Your answer should be the exact lines of the data below from the one containing "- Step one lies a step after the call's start" through the one containing "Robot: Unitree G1"; please include nothing else.
--- Supplied material ---
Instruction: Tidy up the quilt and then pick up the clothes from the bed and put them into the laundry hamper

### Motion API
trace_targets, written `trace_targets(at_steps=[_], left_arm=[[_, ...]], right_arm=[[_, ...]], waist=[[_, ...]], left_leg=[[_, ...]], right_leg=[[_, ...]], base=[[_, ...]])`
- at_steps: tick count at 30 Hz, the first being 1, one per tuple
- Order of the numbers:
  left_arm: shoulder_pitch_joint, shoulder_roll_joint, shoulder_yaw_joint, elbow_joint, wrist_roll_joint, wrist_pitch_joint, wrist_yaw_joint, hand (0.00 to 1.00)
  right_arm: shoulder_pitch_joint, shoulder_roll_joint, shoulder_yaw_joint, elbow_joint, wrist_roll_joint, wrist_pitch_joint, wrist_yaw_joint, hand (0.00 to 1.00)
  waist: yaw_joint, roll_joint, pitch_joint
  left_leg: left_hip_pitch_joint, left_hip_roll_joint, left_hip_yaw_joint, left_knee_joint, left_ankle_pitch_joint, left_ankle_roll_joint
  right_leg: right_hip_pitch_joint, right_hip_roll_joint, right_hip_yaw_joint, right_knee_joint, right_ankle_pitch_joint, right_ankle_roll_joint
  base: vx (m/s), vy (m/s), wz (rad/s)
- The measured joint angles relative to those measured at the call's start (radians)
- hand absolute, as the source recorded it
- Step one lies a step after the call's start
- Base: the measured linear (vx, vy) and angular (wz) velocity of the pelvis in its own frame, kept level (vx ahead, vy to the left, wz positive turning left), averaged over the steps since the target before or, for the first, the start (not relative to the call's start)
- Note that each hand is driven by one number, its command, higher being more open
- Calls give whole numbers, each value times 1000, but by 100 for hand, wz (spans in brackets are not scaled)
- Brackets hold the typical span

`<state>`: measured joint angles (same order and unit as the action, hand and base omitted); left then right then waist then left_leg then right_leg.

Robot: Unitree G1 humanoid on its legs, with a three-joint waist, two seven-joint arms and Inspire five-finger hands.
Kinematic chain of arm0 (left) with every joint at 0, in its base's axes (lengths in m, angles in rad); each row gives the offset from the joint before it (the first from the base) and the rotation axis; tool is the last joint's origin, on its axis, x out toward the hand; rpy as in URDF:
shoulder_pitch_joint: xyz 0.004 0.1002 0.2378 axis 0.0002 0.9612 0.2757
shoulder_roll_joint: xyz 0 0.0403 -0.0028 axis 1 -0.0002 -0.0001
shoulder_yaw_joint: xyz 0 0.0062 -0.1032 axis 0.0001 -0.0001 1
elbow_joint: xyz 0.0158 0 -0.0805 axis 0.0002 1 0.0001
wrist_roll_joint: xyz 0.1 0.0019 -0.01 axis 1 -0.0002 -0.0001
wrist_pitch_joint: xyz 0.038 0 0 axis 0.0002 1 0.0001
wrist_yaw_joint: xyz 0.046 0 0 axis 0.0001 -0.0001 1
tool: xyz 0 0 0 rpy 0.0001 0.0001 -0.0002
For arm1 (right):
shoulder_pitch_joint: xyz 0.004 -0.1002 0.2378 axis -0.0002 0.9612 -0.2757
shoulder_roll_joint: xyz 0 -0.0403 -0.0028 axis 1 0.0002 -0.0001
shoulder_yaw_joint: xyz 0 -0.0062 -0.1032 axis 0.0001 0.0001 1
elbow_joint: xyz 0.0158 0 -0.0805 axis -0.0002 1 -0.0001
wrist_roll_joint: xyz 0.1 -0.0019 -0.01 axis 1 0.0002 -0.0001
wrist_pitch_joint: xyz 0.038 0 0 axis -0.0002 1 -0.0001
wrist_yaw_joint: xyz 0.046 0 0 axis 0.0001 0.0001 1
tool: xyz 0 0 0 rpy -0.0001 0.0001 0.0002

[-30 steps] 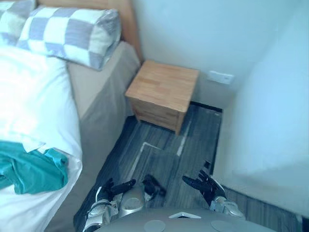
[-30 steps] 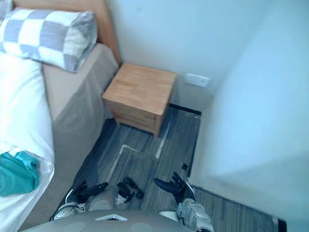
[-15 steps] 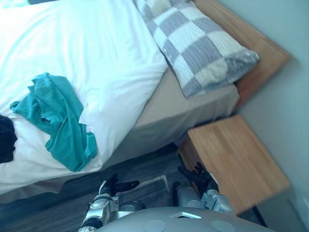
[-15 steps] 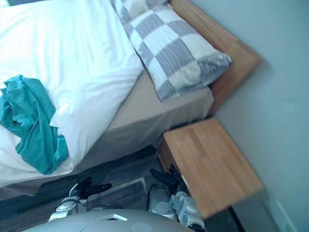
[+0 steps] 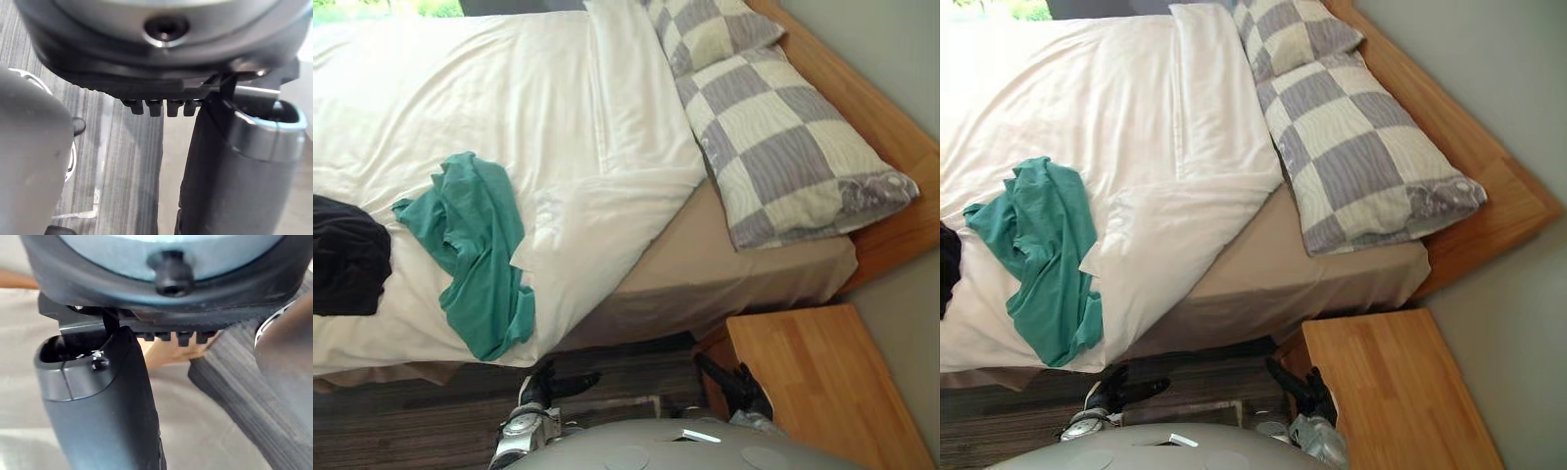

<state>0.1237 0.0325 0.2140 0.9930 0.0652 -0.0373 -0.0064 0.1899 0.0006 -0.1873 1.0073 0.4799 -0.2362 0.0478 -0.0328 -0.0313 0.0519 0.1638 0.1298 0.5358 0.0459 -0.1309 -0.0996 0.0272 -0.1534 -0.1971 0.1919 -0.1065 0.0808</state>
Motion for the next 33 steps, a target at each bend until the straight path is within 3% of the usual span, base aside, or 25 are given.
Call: trace_targets(at_steps=[3, 7, 11, 16, 21, 25, 29, 33], left_arm=[[2, 11, -13, -1, 24, 0, -25, 100], [6, 31, -14, -4, 23, 7, -59, 100], [93, 88, -15, -51, 18, -7, -80, 100], [184, 125, -22, -32, -36, -9, -89, 100], [157, 168, -44, -26, -17, -27, -161, 100], [150, 206, -38, -19, -17, -25, -222, 100], [130, 213, -21, -19, -17, -26, -265, 100], [102, 236, -21, -22, -17, -24, -300, 100]], right_arm=[[12, 8, -8, -9, 8, -29, -53, 100], [26, -10, -91, -197, -3, -38, -142, 100], [4, -189, -161, -603, -147, -27, -200, 100], [-143, -384, -146, -809, -284, 28, -129, 100], [-296, -492, 105, -812, -423, 137, -16, 100], [-407, -537, 298, -764, -544, 175, 31, 100], [-582, -591, 413, -662, -553, 212, 56, 100], [-739, -603, 448, -584, -553, 233, 57, 100]], waist=[[0, -5, -5], [-4, -12, -10], [-28, -12, -16], [-50, -33, -23], [-48, -20, -17], [-40, -2, -7], [-4, 13, 6], [6, 24, 39]], left_leg=[[31, -20, -4, -47, 15, 6], [39, -32, -3, -100, 43, 4], [40, -31, 13, -134, 67, -8], [4, -30, 3, -134, 92, -8], [-27, -33, -37, -135, 126, 8], [-59, -40, -92, -136, 149, 25], [-101, -50, -133, -136, 170, 43], [-147, -61, -184, -135, 195, 58]], right_leg=[[9, -12, -12, 26, 3, 4], [-15, -19, -20, 64, 5, 7], [-23, -7, -12, 43, 8, 12], [-22, 9, 8, -46, 26, 25], [-8, 17, -9, -108, 55, 17], [-10, 16, -53, -110, 57, 17], [-5, 12, -92, -161, 101, 16], [-10, 3, -141, -179, 123, 15]], base=[[-5, 76, 16], [-58, -10, 11], [-78, -57, -8], [-70, -44, -8], [-130, -5, 16], [-121, 0, 36], [-81, 26, 31], [-60, 33, 38]])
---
[Your response]
- Step one lies a step after the call's start
- Base: the measured linear (vx, vy) and angular (wz) velocity of the pelvis in its own frame, kept level (vx ahead, vy to the left, wz positive turning left), averaged over the steps since the target before or, for the first, the start (not relative to the call's start)
- Note that each hand is driven by one number, its command, higher being more open
- Calls give whole numbers, each value times 1000, but by 100 for hand, wz (spans in brackets are not scaled)
- Brackets hold the typical span

`<state>`: measured joint angles (same order and unit as the action, hand and base omitted); left then right then waist then left_leg then right_leg.

Robot: Unitree G1 humanoid on its legs, with a three-joint waist, two seven-joint arms and Inspire five-finger hands.

Output for the exercise is now complete.